I’ve been organizing in the faith based community for two years and I’ve never seen anything like what happened yesterday.
At the end of last week, a core group of faith based organizations (FBO) poured some serious brainpower and hard work into drafting a religious sign-on letter to members of the House Committee on Foreign Affairs (HCFA). The letter calls for support of Chairman Berman’s legislation reauthorizing the President’s Emergency Plan for AIDS Relief (PEPFAR). The Berman bill, due for markup on Wednesday, supports comprehensive prevention programs and drops the requirement that 33% of our HIV prevention funding must go to abstinence-until-marriage programs. The letter was completed and sent out to members of the religious community for their signature at 5:30 p.m. on Friday. We asked for FBOs to sign-on to the letter by close of business Monday. We had one business day to gather signatures.
In one day, 26 religious organizations came forward and put their signature on this letter!
To put this in perspective, two years ago we circulated a sign-on letter that had a very similar message and only 12 FBOs signed-on after three weeks.
I can not say exactly why we more than doubled the number of FBOs in the course of a single day, but if forced to speculate I would say two things.
First, the excellent outreach and organizing of dedicated faith groups, including our office (the UUA Washington Office), the Religious Action Center of Reform Judaism, the National Council of Jewish Women and the American Jewish World Service. When collaboration is truly effective, expectations can be exceeded in ways you never thought possible.

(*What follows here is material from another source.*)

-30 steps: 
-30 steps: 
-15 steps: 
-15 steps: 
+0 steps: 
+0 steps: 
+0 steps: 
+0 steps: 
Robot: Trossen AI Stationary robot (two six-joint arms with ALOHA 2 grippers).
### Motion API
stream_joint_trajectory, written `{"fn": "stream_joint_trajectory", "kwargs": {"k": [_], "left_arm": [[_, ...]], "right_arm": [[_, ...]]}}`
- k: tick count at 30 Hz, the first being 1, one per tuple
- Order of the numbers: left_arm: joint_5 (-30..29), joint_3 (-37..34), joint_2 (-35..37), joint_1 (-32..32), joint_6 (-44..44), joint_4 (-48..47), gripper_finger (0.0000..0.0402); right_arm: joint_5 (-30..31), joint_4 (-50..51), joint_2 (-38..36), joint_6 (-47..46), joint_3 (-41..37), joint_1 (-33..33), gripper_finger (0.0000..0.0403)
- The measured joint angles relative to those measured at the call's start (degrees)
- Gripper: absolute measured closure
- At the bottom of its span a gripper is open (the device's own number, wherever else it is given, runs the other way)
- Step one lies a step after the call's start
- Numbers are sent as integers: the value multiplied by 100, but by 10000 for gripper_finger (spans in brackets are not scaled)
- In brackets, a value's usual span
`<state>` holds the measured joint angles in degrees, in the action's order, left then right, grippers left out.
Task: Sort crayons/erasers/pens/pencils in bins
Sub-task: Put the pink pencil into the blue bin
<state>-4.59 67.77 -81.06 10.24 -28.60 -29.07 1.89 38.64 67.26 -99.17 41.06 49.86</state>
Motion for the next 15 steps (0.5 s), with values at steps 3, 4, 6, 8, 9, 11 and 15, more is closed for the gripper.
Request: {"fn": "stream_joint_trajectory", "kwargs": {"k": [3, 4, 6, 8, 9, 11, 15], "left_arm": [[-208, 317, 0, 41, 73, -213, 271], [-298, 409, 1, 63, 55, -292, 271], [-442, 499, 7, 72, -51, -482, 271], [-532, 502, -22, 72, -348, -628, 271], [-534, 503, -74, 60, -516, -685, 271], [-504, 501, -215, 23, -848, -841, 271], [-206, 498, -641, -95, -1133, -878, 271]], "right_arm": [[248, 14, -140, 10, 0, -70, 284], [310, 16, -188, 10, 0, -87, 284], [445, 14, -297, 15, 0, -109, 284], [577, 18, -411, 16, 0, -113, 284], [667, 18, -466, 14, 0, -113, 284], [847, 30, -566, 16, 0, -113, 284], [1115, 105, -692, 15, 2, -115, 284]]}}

Secondly, I believe that every FBO that signed the letter grasped the significance of this moment. With PEPFAR due for reauthorization, there are millions of lives in the balance. This legislation has the potential to redirect our international HIV prevention programs from abstinence-based to evidence-based. This letter provided the religious community with an opportunity to say, “Our faiths motivate us to support the best and most flexible approaches possible to preventing new infections.”
This morning at 9 a.m. every member of the House Committee on Foreign Affairs received our letter. I came into work this morning feeling proud and powerful. Each of the 26 organizations that signed the letter deserves a big pat-on-the-back. At a time when legislators are looking towards the faith-based community with many questions, 26 organizations provided them with an answer that challenges assumptions of what it means to be religious.